We are at the dawn of the post-app age. The death of the app is the birth of the new WYSIWYG interface, and in the new WYSIWYG, "what you say is what you get." Chat based interfaces are upon us, and they're going to cut across the app ecosystem.
When the iPhone debuted in 2007, and when Apple launched the app store in July 2008, we had no idea how much the world would change. When -only two years prior- Steve Jobs had delivered his "Stay Hungry, Stay Foolish" address at my Stanford graduation, I took photos of him on my Canon PowerShot, and barely knew how to SMS on my Nokia push-button phone. I owned Apple stock, but tragically sold it to buy a used Ford Focus.
It's hard to see the world going forward; it's easy to rationalize it going back.
But today, looking forward to tomorrow, we are at the dawn of the post-app age. For all those pesky icons on your phone, the days are numbered. Soon you might have a phone where data extraction happens by talking or chatting, not by navigating apps ad infinitum.
As of last summer, consumers had downloaded over 100 billion apps on the app store. While the number of iPhone users has increased, the number of apps used by each consumer has also increased. We all have phones and "home screens" cluttered with dozens of icons, each doing some tiny, limited function. Apps compartmentalize goods and services, but discovery of new apps, and discovery even of our own downloaded apps, is broken. Dirty fingers peck at glass screens, and we zoom in and out of apps, ignoring our lives.
Next Tuesday Y-Combinator will have its Demo Day, and scores of startups will get up onstage and talk about how they're "radically changing the world." A few of those startups will be poised to shrewdly capitalize on timing and velocity to do that. Prompt, a chat software development kit (SDK) founded by British entrepreneur Tom Hadfield, made famous for building the world's most popular soccer website and selling it to ESPN while still a teen, could be one of them. Prompt is creating an agnostic platform layer that allows developers to engage with consumers across any number of over-the-top messaging apps.
What this means is in the post-app world, brands and companies can engage with their consumers directly in the channels they care about, such as WhatsApp, Telegram, or Messenger. Brands need not spend money building stand-alone consumer-facing iPhone or Android apps, and then marketing those apps to an extremely low-frequency user. How many times have you been solicited to download an app you use once? These apps are largely a waste of the brand's resources, and the consumer's phone screen real estate.

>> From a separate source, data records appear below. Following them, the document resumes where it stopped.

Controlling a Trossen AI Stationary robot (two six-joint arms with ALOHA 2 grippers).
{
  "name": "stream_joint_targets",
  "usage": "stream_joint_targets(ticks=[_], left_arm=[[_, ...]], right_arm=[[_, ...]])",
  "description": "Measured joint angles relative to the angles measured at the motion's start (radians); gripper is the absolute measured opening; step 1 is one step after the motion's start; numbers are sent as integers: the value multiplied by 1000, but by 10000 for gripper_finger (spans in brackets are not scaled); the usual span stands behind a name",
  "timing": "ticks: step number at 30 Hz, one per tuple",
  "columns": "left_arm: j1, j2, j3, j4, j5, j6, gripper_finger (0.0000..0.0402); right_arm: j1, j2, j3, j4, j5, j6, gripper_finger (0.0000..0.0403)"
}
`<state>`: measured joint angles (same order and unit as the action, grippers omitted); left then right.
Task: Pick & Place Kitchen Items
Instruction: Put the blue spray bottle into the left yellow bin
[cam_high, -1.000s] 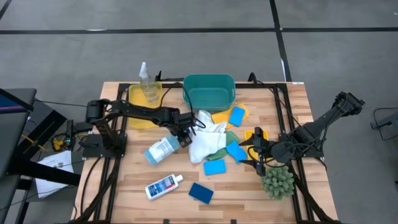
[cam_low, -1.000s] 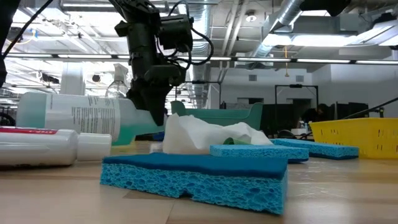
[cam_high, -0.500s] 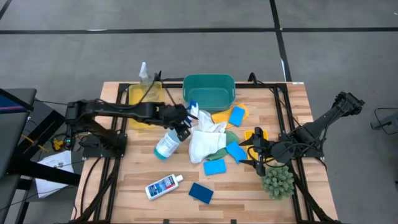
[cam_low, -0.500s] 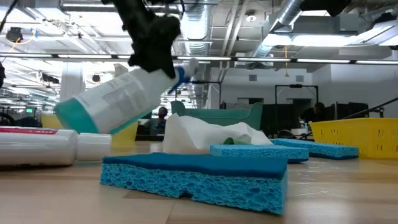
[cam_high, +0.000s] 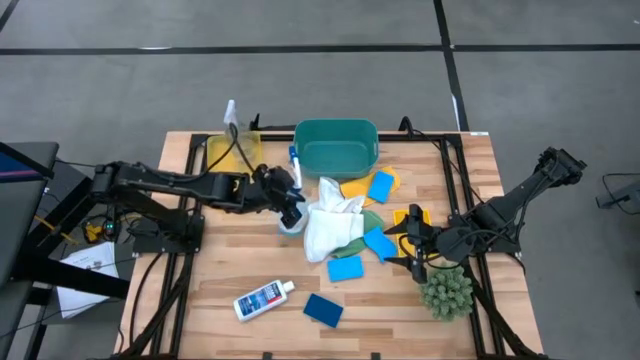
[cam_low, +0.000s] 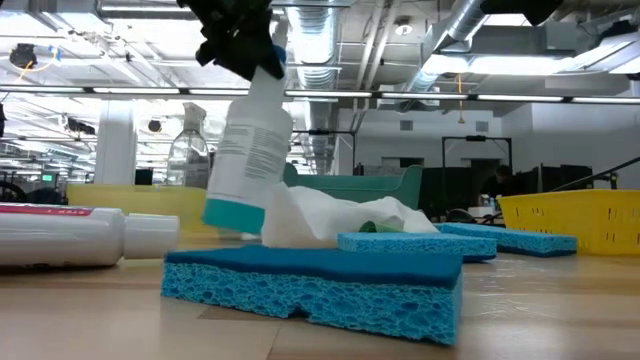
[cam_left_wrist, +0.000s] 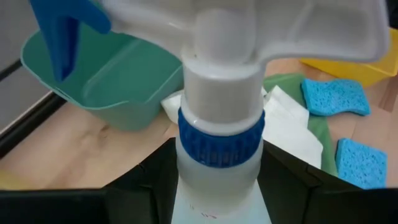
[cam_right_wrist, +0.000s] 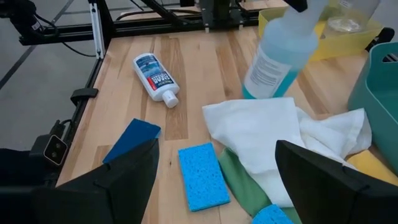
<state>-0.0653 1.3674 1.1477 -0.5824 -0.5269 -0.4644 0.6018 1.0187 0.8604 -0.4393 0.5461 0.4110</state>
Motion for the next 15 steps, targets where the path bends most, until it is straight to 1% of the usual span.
stream_joint_targets(ticks=[10, 15], left_arm=[[-48, -12, -1, 16, -124, 2, 172], [-78, -77, -2, 2, -205, 2, 172]], right_arm=[[0, 0, 0, 6, -23, 0, 311], [0, 0, 0, 6, -23, 0, 311]])
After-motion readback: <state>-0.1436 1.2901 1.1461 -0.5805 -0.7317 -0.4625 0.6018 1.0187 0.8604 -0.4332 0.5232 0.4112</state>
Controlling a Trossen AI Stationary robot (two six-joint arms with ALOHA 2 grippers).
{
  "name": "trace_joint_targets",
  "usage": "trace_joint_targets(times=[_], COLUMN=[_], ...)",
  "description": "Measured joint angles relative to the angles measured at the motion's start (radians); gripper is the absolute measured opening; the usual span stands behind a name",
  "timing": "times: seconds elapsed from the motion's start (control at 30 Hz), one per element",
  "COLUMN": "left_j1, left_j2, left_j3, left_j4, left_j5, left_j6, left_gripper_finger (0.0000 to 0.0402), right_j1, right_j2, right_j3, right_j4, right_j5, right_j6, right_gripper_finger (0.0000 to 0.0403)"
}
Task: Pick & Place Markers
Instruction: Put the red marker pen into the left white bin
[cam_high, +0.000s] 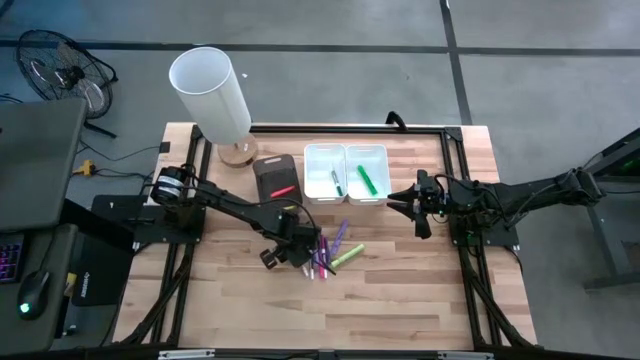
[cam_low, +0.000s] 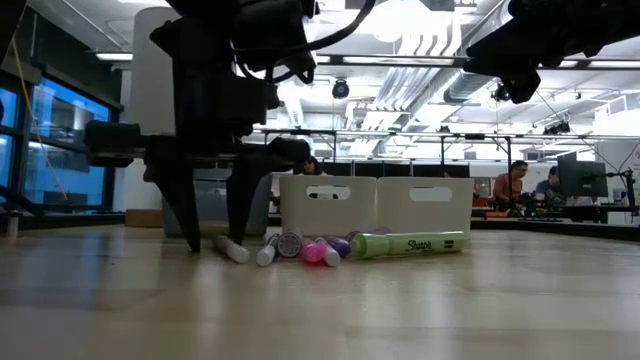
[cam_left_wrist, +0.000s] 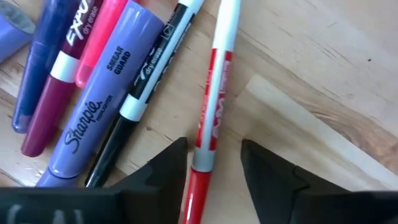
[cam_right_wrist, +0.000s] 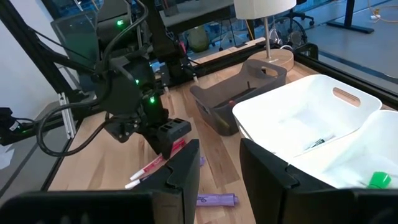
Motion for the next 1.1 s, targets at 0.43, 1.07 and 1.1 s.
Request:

Instead, brands and companies can create hooks within messaging apps. For example, you'll be able to ask Chase how much money you spent on Uber last month by texting that into a messaging platform like Slack. Chase might build that data hook in Slack using the Prompt SDK. Or you'll be able to order an Uber directly from WhatsApp when your friend tells you to meet them at the trendy bar across town in 15 minutes.
At first these hooks will be clunky, and hardly better than exiting WhatsApp and clicking on the Uber app. The doors into these processes, or pre-programmed little sub-routines, will be comically tiny, Allison-in-Wonderland size. The hooks and prompts to get this done over text won't be perfect at first, but as natural language processing (NLP) gets better, and the entry points for making requests and extracting information expand, it will become more conversational. It will become more like you're chatting with Her.
The death of the app is the birth of the new WYSIWYG interface. New companies like Hyper could become the Kayak travel search of this post-app world. Others such as Lemon or Trim could become the Mint of the post-app world. Companies like Button are deep linking commerce between apps, and companies like Prompt, out of this YC class, could become the Twilio infrastructure layer beneath this over-the-top messaging world.
When Facebook hosts the F8 Conference on April 12, don't be surprised if they announce an app store of their own focused on chat bots. It may be their watershed moment like Apple in 2008 when they mentioned a little thing they decided to call, "the App Store." If that happens, it will be the dawning of WYSIWYG, and the coming death of the app.
It's no longer what you see, but what you say, that matters.